This story contains themes or mentions of substance abuse.

They came in a crumpled sheet of printed paper, that looked like a page from one of those supermarket junk mail catalogues. Patrick laid them down on top of the coffee table and then pulled out a chair so he could sit and observe them for a while. They looked smaller than what he expected and most of them were quite damaged and bruised. He took one of them by the stem to examine it up close. The brown cap had a sad appearance of a half-closed umbrella and the stem itself seemed to be fragile, so he handled it with care, making sure he didn't break it. When he brought the thing to his nose, a strong smell of feet hit him with a punch. He wondered how curious the pioneer caveman must have been, or desperate, to consider having this for lunch. Patrick held his breath as he popped it into his mouth, hoping it would give him a break from this emptiness.

Ten minutes later, he felt duped. He didn’t really know the guy he bought them from. For all he knew, he could’ve gotten them from the local food store. Am I really that naïve, Patrick thought. He took another glance at the bunch on the coffee table. They did look a bit dry to him. Maybe their potency decreased as they dried up. If they are the real deal at all. But what do I know, Patrick thought, turning them over one by one with his index finger, as if he hoped he'd find the answers to his questions imprinted on one of them. To hell with it, he muttered, took a fistful out of the paper and ate them all at once.

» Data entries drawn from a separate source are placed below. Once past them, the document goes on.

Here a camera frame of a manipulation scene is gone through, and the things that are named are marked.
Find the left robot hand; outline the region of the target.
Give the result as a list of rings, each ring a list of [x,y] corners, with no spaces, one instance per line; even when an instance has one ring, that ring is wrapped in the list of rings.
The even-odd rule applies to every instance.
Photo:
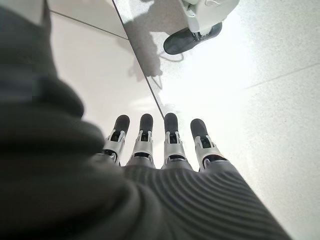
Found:
[[[130,120],[110,137],[57,75],[45,0],[0,3],[0,237],[3,240],[287,240],[289,235],[211,141],[191,124],[199,171],[180,152],[178,121],[164,118],[154,167],[153,119],[140,120],[136,151],[119,156]]]

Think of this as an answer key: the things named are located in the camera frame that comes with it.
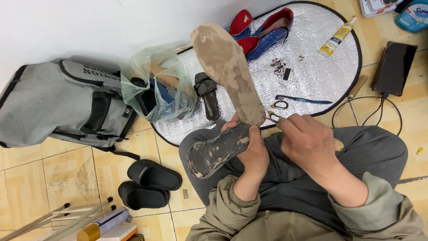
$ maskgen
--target plastic bag
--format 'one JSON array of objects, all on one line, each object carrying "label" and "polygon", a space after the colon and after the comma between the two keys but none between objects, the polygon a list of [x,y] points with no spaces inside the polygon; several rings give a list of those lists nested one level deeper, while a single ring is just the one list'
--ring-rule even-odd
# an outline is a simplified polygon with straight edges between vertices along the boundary
[{"label": "plastic bag", "polygon": [[[156,66],[166,69],[155,75],[152,73],[151,82],[155,84],[156,106],[148,115],[144,115],[141,106],[136,100],[136,95],[150,88],[151,63],[156,63]],[[132,106],[139,115],[148,121],[155,123],[174,119],[182,120],[188,117],[195,108],[197,100],[196,92],[186,79],[183,63],[173,51],[166,50],[151,53],[142,50],[121,64],[120,70],[124,102]],[[178,79],[178,88],[175,86],[177,94],[172,96],[174,100],[171,103],[165,101],[159,91],[159,86],[161,85],[159,82],[162,82],[161,80],[165,75],[172,75]],[[132,77],[142,78],[147,87],[139,87],[132,84],[130,82]]]}]

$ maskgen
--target gray backpack
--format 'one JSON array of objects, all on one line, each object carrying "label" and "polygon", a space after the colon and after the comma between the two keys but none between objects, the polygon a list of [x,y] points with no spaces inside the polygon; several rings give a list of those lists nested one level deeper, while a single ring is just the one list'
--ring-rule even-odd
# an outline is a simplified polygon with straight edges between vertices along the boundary
[{"label": "gray backpack", "polygon": [[87,65],[61,60],[24,65],[0,99],[0,145],[26,147],[48,136],[117,152],[137,117],[121,96],[120,77]]}]

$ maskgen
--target yellow glue tube
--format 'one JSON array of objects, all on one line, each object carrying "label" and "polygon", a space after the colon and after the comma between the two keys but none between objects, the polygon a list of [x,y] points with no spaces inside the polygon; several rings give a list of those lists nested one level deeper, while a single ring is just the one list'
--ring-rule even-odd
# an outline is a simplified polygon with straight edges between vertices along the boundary
[{"label": "yellow glue tube", "polygon": [[337,32],[325,43],[319,50],[318,53],[330,57],[337,47],[343,42],[346,36],[351,32],[354,27],[354,22],[357,18],[352,19],[351,22],[345,23]]}]

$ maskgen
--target black slide sandal
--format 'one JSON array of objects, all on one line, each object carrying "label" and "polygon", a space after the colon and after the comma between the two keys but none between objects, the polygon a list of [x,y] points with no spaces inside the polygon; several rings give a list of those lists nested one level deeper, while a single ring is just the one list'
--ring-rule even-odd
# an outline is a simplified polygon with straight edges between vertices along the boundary
[{"label": "black slide sandal", "polygon": [[123,204],[132,210],[163,208],[169,201],[168,193],[165,190],[154,187],[140,187],[133,181],[122,182],[118,192]]},{"label": "black slide sandal", "polygon": [[182,183],[178,172],[148,159],[134,162],[128,168],[127,175],[142,187],[157,187],[168,191],[178,190]]}]

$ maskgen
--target red shoe tongue
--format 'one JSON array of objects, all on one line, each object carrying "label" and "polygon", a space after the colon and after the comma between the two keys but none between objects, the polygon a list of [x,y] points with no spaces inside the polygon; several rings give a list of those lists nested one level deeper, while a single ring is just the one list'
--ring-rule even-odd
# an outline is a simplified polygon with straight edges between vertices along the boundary
[{"label": "red shoe tongue", "polygon": [[244,52],[244,55],[246,56],[247,53],[254,47],[257,45],[257,43],[259,42],[259,38],[258,37],[246,37],[243,39],[240,39],[238,41],[236,41],[239,46],[241,46],[242,51]]},{"label": "red shoe tongue", "polygon": [[231,35],[238,35],[246,29],[253,21],[253,17],[247,10],[242,10],[236,15],[230,24],[229,33]]}]

If this works, I better be comfy, Patrick thought, getting up to turn off the lights and then lying down. As time passed by, the shabby couch he was stretched on felt more and more cosy. Patrick’s thoughts did what they always do, wander off to thinking about work, to a TV show he was obsessed with, then to his friends and family, and then to something else, in no particular or sensible order. As the feelings of deep connection with his relatives, co-workers and fictional TV characters grew, Patrick realised the trip had started and instinctively he knew that the only option for him now was to surrender to this weightless sensation of being.

Zooming out of his body and into the universe, his conscience grew in size as it engulfed planet Earth and its inhabitants. Patrick’s soul loved all people, plants and animals, large as an elephant or small as a microscopic single cell, for their sparkling joys and deepest sorrows, unconditionally and eternally. His energy swirled around and passed through each of them, absorbing their pain as a sponge and coating them in viscous molasses of solidifying protection and care. He didn’t stop there. He expanded further into space and loved the Sun and the moon, and the planets and the Mars rovers and the asteroid belt and the Oort cloud and Alpha Centaury and all the other star systems and planets and civilisations. When he zoomed out far enough, he realised that what he saw lying below him was the entire universe. As this universe condensed and formed into a solid shape, Patrick ended up back where he started, in his living room, hovering above the shabby couch he was lying on, staring at himself. He was the universe, he realised, and that thought filled him with an overwhelming feeling of guilt. What a cruel man he was to this universe. Cruel and uncaring, poisoning it with cigarettes and alcohol, desecrating it with porn and junk food. Why, he wondered? Why was he so angry and jealous and abusive to himself and others, when it would be so easy to simply love? Oh, how things could've been different if only his words and actions came from a place of love, instead of fear and pain tormenting him from the inside.

A faint but strange sound severed him from these thoughts. Was that the sound of a baby crying he was hearing? Or could it be someone playing a creepy tune on some rusty door hinges, he couldn't tell.

Patrick tried to make further sense of the sound, but the harder he tried, the more distorted and spookier the sound became. He lifted his head in an effort to hear it better, but instead observed the sound turn into a splashing liquid and then swiftly vaporise into a mist. Then the sound condensed into droplets of rain, reflecting the lights of thousands of fireflies, flashing their strobing yellow beams across the room. But then it all became dark again.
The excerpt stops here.